- _Work instruction_: Restate word for word the entries below, starting with the line with "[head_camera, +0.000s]" and continuing through the line with "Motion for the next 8". Include both of those lines and no others.

[Collected data]

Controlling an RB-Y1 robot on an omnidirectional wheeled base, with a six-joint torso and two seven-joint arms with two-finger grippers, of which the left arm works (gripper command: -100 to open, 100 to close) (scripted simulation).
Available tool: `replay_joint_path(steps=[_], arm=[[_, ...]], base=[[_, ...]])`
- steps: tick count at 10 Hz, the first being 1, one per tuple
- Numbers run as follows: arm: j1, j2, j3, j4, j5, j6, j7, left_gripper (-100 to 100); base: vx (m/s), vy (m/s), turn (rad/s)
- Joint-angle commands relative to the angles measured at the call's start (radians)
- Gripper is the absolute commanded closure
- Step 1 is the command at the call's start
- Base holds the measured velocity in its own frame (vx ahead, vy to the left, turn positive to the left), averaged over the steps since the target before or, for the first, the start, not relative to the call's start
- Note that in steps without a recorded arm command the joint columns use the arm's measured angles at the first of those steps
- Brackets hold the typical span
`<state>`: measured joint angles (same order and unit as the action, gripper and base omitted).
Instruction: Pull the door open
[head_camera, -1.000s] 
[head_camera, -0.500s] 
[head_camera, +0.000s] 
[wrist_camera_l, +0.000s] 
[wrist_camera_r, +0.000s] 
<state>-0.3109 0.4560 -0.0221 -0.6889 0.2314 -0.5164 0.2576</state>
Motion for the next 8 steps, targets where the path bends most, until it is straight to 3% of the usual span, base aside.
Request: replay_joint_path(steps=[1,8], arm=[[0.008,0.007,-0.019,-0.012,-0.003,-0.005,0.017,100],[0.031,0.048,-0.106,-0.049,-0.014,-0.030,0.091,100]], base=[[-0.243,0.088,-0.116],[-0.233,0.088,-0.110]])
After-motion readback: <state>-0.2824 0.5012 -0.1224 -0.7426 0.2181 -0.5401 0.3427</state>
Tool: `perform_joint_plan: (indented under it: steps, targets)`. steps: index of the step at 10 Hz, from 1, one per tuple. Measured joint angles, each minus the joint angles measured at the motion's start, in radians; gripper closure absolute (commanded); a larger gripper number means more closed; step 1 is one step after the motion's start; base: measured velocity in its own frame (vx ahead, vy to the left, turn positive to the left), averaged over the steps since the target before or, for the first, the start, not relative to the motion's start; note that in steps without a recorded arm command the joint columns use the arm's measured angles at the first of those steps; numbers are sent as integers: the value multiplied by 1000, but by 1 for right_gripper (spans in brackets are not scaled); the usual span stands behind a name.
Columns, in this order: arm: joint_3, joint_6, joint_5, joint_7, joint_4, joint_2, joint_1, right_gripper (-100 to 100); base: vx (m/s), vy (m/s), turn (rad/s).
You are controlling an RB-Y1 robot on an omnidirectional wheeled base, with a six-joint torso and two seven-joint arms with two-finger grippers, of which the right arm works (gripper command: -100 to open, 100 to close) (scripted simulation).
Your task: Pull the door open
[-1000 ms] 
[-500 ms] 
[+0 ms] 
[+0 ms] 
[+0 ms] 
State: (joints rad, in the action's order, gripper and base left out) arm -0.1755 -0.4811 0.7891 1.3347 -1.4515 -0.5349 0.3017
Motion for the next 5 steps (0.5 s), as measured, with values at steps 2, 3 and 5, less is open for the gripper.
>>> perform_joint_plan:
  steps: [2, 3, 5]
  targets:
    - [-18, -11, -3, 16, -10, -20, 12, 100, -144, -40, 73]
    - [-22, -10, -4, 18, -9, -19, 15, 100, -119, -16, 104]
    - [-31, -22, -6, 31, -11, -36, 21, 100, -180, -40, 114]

- _Written answer_:
[head_camera, +0.000s] 
[wrist_camera_l, +0.000s] 
[wrist_camera_r, +0.000s] 
<state>-0.3109 0.4560 -0.0221 -0.6889 0.2314 -0.5164 0.2576</state>
Motion for the next 8 steps, targets where the path bends most, until it is straight to 3% of the usual span, base aside.

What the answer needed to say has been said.